Josh's warmth melts away the cold sticking to my skin. My left hand slowly floats down to his right. I grab his hand holding it tight. Breathing in his scent that I have always found comforting. Josh is the first true friend I've ever had, and the first to truly love me. It's saddening to think not even my parents love me. I want to say something but I don't know what to say. My head is still spinning.

"Why don't they love me?" I say out loud. That's all I want an answer too.

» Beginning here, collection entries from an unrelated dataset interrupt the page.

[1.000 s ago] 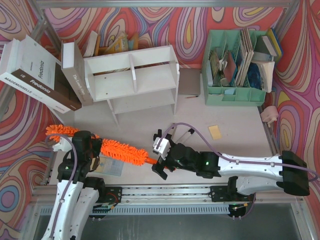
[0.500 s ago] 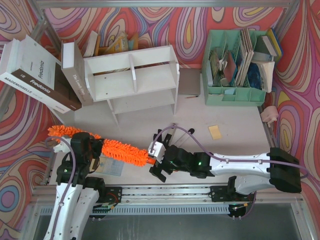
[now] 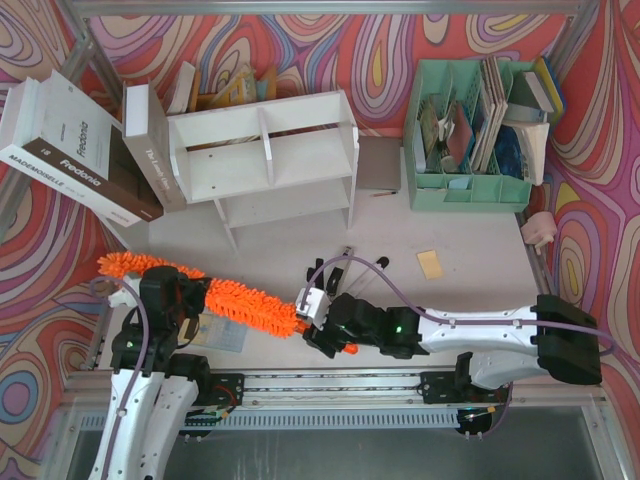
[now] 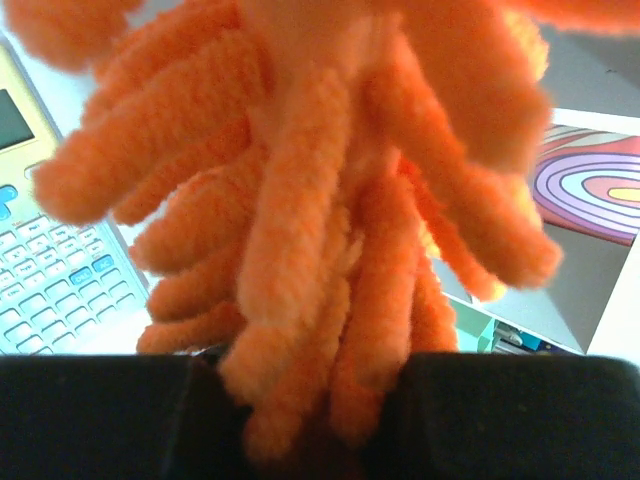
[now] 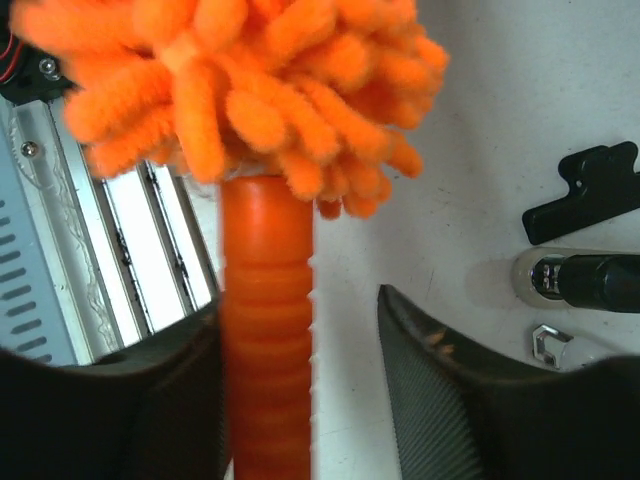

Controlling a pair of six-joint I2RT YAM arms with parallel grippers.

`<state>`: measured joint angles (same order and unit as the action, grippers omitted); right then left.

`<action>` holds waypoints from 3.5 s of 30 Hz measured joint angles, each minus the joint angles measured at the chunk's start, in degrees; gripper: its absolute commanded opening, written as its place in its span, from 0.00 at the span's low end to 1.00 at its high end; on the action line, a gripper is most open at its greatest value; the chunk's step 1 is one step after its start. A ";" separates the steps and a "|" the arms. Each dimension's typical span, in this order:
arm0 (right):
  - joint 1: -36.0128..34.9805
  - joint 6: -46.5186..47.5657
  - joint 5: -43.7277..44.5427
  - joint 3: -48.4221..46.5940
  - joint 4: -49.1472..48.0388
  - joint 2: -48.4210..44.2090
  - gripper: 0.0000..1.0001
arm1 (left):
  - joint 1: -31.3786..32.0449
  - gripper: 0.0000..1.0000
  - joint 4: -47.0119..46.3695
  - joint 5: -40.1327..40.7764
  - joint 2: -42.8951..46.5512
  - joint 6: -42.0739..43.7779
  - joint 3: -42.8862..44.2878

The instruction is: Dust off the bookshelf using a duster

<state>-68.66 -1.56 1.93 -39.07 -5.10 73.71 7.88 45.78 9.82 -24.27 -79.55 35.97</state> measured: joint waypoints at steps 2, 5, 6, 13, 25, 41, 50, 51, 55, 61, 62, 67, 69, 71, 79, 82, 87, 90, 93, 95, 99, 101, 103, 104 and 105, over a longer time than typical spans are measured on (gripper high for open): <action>-0.42 0.15 -0.48 0.07 0.00 0.17 0.38 | 0.02 0.00 -0.13 -0.15 0.02 -0.20 0.02; -0.15 0.02 -0.28 0.07 -0.37 0.20 0.28 | -0.04 0.00 0.59 0.55 0.31 -0.44 0.02; -0.07 0.33 -0.87 0.07 -0.42 0.20 0.24 | -0.07 0.00 0.59 0.57 0.42 -0.76 0.02; -0.37 0.79 -2.27 -0.20 0.13 0.17 0.12 | -0.04 0.00 1.79 1.20 1.18 -0.83 0.02; -0.33 1.31 -3.34 -2.91 7.52 -1.60 0.00 | -0.04 0.56 4.37 5.40 2.27 1.57 0.92; -0.28 6.34 0.92 -11.08 19.80 -7.93 0.00 | -0.04 0.98 5.84 27.45 20.70 15.13 5.18; -0.26 11.98 2.93 -19.61 26.95 -6.32 0.00 | -0.04 0.98 5.92 32.13 23.54 18.75 4.74; -0.26 12.66 3.34 -20.68 27.61 -6.12 0.00 | -0.04 0.99 5.88 32.33 23.54 18.97 4.50; -0.28 15.85 5.27 -24.72 29.62 -5.20 0.00 | -0.04 0.98 4.83 32.89 23.54 20.65 2.75; -0.26 19.80 8.66 -30.95 29.35 -1.60 0.00 | -0.04 0.98 2.64 31.04 23.54 25.64 1.68; -0.26 19.96 9.11 -31.98 28.37 -0.96 0.00 | -0.04 0.99 2.32 30.47 23.54 26.49 1.73; -0.28 20.70 10.12 -34.14 25.97 -0.33 0.00 | -0.04 0.99 0.61 27.21 23.54 29.97 4.37; -0.28 20.74 10.12 -34.12 25.94 -0.13 0.00 | -0.04 0.99 -0.28 26.01 23.54 30.86 6.19; -0.28 20.90 10.14 -34.01 25.99 -0.13 0.00 | -0.04 0.98 -1.16 25.07 23.54 31.71 7.43; -0.28 24.11 12.09 -34.01 24.81 -0.15 0.00 | -0.04 0.99 -2.86 21.00 23.54 32.89 2.51; -0.28 26.29 13.79 -34.01 23.54 -0.15 0.00 | -0.04 0.99 -5.11 17.49 23.54 33.59 -1.84; -0.28 32.24 15.80 -32.92 18.86 -0.24 0.00 | -0.04 0.98 -7.61 13.44 23.54 34.80 -5.42; -0.28 35.32 16.39 -29.57 13.11 -0.98 0.00 | -0.04 0.98 -10.19 11.43 23.58 35.26 -7.85; -0.26 38.60 16.98 -27.17 8.61 -1.92 0.00 | -0.04 0.99 -11.56 9.75 23.58 35.52 -10.01; -0.26 40.92 17.38 -26.14 6.43 -2.29 0.00 | -0.04 0.99 -12.66 8.72 23.58 35.74 -11.17; -0.26 47.28 17.88 -25.68 1.62 -2.34 0.00 | -0.04 0.98 -16.04 6.01 23.58 36.50 -14.12; -0.26 50.90 18.36 -25.68 -0.81 -2.34 0.00 | -0.04 0.98 -18.21 4.15 23.58 37.00 -15.91; -0.28 54.34 18.91 -25.68 -3.39 -2.27 0.00 | -0.04 0.98 -20.09 2.01 23.58 37.59 -17.51; -0.26 56.00 19.17 -25.68 -4.85 -2.14 0.00 | -0.04 0.99 -21.20 0.81 23.58 37.92 -18.21; -0.26 57.51 19.32 -25.68 -6.34 -1.95 0.00 | -0.04 0.98 -22.47 -0.57 23.58 38.21 -18.88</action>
<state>-68.93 55.94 21.26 -64.75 -11.44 71.77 7.84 23.31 9.26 -0.69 -41.34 17.08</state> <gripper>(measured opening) 0.337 0.984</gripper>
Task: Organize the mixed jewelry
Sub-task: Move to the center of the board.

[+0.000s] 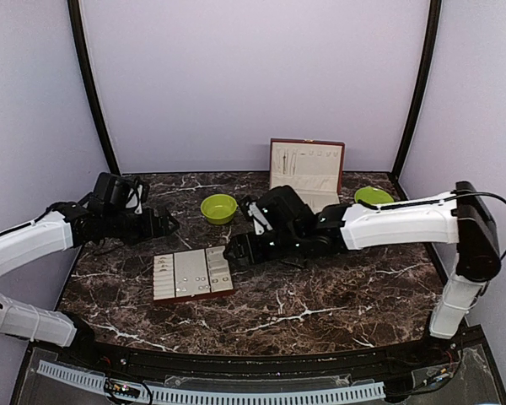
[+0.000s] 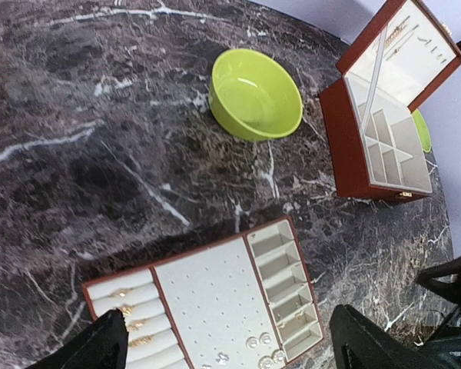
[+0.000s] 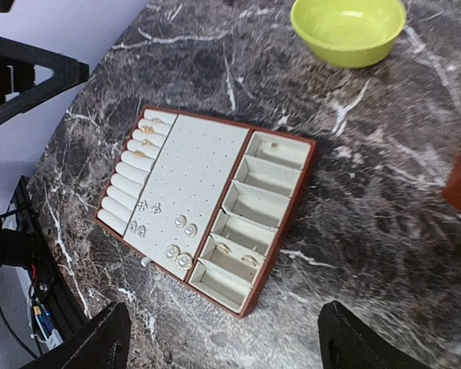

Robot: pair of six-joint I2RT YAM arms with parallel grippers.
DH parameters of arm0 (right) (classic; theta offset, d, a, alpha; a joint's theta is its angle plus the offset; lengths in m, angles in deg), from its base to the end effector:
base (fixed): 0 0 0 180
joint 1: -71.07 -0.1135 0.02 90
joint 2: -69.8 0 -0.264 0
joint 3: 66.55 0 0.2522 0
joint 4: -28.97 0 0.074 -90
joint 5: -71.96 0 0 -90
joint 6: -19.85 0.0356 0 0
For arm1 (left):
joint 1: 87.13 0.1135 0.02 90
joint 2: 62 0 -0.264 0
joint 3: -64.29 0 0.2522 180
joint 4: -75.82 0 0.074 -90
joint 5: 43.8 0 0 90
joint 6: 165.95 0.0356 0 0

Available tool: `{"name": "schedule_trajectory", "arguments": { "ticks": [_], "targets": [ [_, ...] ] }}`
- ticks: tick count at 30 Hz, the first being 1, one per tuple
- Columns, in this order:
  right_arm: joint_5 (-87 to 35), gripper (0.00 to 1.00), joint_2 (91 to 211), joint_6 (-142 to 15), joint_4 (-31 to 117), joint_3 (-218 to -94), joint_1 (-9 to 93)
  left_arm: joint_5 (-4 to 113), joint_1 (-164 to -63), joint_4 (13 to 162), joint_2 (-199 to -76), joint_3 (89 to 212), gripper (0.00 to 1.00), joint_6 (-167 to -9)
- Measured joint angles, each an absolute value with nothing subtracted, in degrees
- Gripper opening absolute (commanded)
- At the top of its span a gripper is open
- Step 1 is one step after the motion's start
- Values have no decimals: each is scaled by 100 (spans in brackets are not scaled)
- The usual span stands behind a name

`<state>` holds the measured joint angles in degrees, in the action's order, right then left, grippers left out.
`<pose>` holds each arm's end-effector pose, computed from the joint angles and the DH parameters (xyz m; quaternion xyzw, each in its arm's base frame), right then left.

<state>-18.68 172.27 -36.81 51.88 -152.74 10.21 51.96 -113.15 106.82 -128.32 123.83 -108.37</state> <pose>0.1964 0.3531 0.2313 -0.2172 0.8768 0.3177 0.2883 0.2239 -0.1133 0.2585 -0.0280 0.8967 -0.2539 0.3616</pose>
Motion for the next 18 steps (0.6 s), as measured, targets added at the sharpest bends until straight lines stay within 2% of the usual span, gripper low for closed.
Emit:
{"name": "schedule_trajectory", "arguments": {
  "ticks": [5, 9, 13, 18],
  "targets": [
    [-1366, 86, 15874, -3637, 5533, -14725, 1292, 5377, -10644, 10715, -12843, 12635, 94, -10162],
    [-1105, 86, 14959, -3486, 5830, -13947, 2022, 5679, -10030, 10695, -12843, 12639, 94, -9723],
    [-1001, 87, 14301, -3410, 6270, -13202, 2828, 5961, -9525, 10404, -12767, 12530, 94, -9303],
    [-1162, 82, 14014, -3512, 6512, -12870, 3803, 6144, -9173, 10168, -12539, 12394, 94, -9012]
  ]
}}
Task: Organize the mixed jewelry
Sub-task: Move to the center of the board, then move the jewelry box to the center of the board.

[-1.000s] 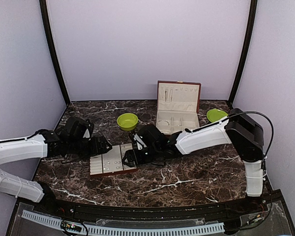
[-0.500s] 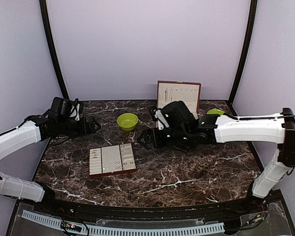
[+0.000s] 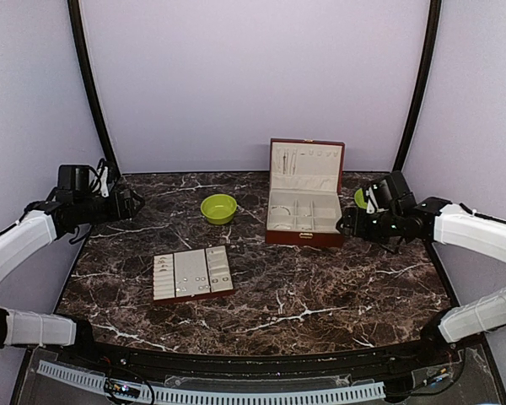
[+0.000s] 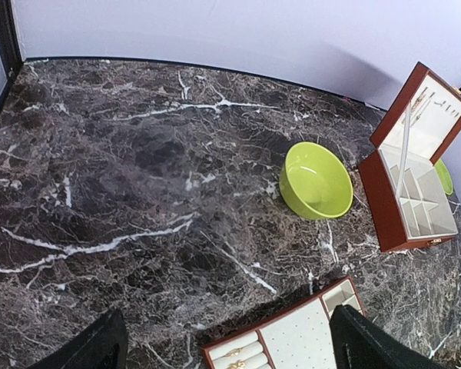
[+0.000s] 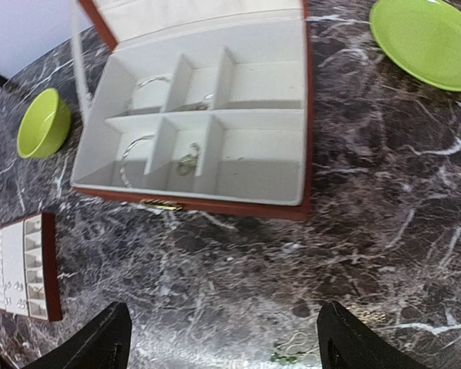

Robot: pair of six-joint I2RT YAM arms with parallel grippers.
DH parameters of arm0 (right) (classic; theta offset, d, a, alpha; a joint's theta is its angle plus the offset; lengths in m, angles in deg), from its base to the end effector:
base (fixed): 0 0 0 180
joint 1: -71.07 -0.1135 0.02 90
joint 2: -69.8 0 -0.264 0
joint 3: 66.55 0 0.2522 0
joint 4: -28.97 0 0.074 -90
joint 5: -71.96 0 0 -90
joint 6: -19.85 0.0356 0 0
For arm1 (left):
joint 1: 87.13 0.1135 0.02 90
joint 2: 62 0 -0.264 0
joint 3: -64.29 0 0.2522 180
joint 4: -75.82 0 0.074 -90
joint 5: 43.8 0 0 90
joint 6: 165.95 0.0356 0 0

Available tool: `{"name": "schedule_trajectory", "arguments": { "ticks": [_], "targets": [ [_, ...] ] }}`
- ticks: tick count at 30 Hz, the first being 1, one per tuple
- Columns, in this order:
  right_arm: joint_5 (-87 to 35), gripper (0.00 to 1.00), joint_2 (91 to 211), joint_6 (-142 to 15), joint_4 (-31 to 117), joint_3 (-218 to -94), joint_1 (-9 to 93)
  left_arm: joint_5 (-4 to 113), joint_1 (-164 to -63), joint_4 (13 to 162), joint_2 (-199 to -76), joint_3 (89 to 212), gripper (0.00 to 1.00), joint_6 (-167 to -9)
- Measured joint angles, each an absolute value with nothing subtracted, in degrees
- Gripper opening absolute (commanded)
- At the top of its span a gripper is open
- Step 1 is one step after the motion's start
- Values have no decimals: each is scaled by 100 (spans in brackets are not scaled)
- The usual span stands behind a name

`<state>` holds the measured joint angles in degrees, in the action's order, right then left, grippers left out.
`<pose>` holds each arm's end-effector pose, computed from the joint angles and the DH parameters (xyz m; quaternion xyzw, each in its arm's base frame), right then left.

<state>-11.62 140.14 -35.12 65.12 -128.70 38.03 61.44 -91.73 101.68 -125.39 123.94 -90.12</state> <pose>0.2193 0.1379 0.2497 0.0377 0.9197 0.1741 0.3499 0.2461 -0.0292 0.2796 -0.0050 0.8592 -0.1944 0.4732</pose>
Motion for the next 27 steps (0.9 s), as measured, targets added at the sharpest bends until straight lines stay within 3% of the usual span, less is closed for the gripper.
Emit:
{"name": "schedule_trajectory", "arguments": {
  "ticks": [6, 13, 20, 27],
  "targets": [
    [-1543, 67, 14207, -3797, 6589, -12795, 4697, 6007, -9136, 10129, -12465, 12394, 94, -8809],
    [-1892, 51, 15206, -4186, 6639, -13134, 5029, 5812, -9136, 10131, -12465, 12394, 93, -8735],
    [-1953, 48, 16305, -4516, 6700, -14231, 5082, 5727, -9136, 10131, -12472, 12394, 93, -8702],
    [-1641, 39, 17173, -4811, 6742, -15193, 5086, 5694, -9136, 10142, -12522, 12394, 93, -8685]
  ]
}}
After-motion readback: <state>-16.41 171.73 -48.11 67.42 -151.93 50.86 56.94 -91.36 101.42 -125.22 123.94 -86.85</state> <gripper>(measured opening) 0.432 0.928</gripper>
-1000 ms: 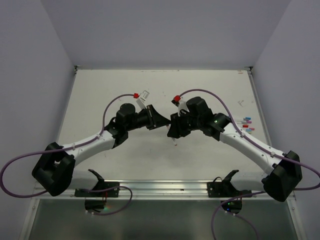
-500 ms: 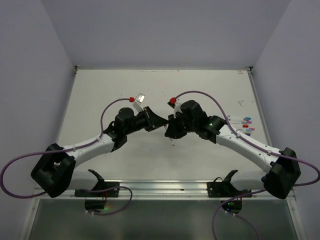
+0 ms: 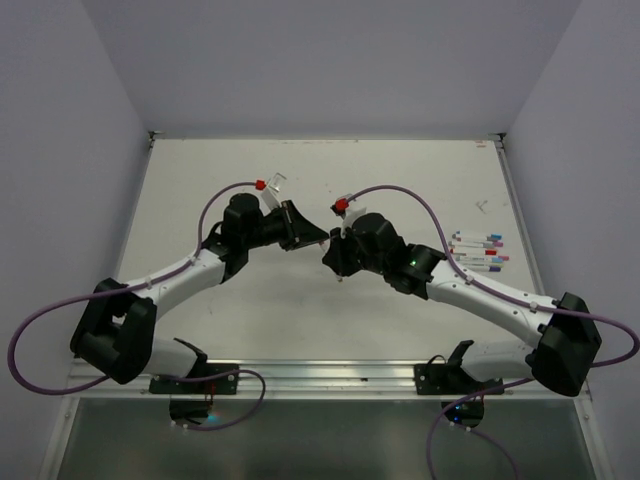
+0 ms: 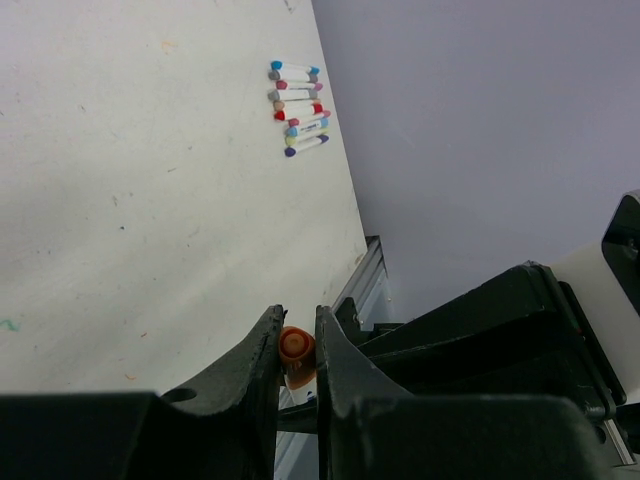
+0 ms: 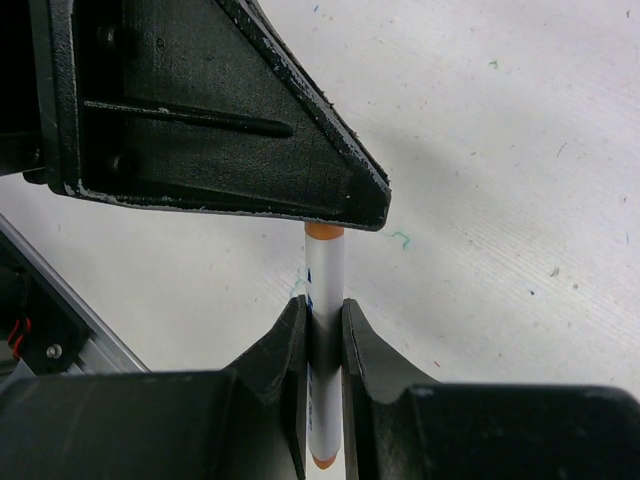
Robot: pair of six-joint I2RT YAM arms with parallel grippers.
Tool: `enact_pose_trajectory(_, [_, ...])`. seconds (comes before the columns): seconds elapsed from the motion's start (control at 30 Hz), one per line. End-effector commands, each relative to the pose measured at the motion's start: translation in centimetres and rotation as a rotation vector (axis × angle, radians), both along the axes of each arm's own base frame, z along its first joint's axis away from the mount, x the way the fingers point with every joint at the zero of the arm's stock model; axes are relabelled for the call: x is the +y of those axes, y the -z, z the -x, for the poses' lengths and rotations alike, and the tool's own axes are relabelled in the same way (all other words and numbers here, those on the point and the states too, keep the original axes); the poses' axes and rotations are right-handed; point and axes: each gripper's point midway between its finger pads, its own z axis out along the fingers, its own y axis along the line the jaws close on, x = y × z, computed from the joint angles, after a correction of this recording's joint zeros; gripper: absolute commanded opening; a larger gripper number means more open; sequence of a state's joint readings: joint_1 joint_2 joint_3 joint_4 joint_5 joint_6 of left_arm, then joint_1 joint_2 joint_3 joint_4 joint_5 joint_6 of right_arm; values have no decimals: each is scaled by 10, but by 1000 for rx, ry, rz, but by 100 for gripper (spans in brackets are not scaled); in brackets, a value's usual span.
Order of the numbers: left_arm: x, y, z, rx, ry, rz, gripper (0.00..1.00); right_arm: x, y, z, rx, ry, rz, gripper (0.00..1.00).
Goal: Open the pen caps
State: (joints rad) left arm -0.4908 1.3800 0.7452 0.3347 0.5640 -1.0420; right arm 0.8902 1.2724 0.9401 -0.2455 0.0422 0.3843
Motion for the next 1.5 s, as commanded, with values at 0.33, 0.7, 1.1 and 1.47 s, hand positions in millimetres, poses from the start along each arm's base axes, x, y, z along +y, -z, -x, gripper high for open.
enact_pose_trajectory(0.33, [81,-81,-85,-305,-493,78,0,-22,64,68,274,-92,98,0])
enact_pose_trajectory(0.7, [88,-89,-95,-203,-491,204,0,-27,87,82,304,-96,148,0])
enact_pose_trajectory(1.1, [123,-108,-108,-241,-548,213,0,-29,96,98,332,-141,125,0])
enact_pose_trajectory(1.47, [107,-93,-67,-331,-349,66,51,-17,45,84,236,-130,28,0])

"I don't know love. I don't know how anyone could love your sweet face, or charming personality. I don't know how parents can give up their child so easily. Only because they love someone, or try to be themselves." Josh spoke softly. "I will not let go. I will not lie about my love for you." He squeezed my hand even harder. "Please lets go home so we don't freeze." Josh pulled away so he could see me. We walk into his car, which his father is driving, with my hand in his.
~
We arrived at what is now my new, more accepting, home. Josh took me up to his room which I have I spent a few nights over in. That's the one thing I love about being ace. Is just having everything be romantic, nothing sexual. I like cuddling and feeling the emotional connection. The love. If you can't tell already that word is very important to me.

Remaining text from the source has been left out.